═════ Records shown

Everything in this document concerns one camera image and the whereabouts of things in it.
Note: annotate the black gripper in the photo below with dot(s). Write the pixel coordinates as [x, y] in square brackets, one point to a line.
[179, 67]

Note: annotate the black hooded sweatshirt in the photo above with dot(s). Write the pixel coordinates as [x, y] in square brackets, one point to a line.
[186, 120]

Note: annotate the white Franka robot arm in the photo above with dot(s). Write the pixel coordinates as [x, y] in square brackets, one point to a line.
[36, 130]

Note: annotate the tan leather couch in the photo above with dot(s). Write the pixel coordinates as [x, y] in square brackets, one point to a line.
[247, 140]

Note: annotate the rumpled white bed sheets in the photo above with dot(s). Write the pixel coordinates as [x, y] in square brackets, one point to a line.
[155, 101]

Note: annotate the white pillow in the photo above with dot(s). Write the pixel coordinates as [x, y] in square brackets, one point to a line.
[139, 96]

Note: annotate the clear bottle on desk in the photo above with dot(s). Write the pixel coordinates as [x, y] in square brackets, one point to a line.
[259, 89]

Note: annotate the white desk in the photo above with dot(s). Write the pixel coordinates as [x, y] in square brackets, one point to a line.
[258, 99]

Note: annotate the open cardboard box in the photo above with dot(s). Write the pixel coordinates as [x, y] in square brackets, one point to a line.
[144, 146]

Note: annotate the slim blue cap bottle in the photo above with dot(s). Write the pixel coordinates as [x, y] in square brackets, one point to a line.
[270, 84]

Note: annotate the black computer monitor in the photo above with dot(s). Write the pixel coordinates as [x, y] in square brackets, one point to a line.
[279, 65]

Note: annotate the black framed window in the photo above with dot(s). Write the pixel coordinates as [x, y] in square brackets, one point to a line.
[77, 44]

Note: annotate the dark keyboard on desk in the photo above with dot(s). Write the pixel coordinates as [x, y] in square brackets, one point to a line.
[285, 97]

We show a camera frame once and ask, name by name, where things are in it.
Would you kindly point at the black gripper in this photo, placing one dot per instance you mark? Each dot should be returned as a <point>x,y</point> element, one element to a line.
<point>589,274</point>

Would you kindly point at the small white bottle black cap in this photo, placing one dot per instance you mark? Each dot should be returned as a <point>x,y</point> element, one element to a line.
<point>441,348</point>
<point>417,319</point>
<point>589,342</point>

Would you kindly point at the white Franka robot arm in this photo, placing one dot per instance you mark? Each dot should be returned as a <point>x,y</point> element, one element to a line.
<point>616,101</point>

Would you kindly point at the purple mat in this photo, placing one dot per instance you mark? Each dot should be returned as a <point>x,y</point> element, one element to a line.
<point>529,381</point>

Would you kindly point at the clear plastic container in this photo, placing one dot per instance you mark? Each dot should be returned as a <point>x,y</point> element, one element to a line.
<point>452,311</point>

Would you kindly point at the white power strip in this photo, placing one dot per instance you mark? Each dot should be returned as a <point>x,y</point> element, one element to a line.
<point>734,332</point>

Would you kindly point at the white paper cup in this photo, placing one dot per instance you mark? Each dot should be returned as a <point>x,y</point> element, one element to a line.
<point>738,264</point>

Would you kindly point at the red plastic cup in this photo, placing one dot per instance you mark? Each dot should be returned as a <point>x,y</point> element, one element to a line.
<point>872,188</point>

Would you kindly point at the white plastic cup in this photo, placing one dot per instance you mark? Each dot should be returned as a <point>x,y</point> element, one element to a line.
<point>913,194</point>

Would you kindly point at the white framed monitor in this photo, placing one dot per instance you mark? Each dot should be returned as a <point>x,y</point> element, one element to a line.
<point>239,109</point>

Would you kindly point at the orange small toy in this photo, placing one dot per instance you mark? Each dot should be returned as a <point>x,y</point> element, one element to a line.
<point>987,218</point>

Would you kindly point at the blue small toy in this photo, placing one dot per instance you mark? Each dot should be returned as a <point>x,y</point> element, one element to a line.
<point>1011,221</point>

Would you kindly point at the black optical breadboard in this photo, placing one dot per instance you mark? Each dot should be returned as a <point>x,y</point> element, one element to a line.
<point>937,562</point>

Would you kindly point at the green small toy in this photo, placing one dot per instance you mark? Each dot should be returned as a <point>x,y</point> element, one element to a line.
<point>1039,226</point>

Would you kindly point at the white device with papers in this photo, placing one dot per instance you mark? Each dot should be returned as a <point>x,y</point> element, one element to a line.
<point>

══════════

> **Exercise**:
Go to the line containing "Would you kindly point at the green" in the listing. Print it and every line through the last one, exactly and with nothing more.

> **Solution for this exercise**:
Would you kindly point at the green small toy in this photo, placing one dot per instance you mark? Each dot should be returned as a <point>x,y</point> element, one element to a line.
<point>1039,226</point>

Would you kindly point at the white device with papers in this photo, placing one dot per instance you mark? Each dot should be returned as a <point>x,y</point> element, one element to a line.
<point>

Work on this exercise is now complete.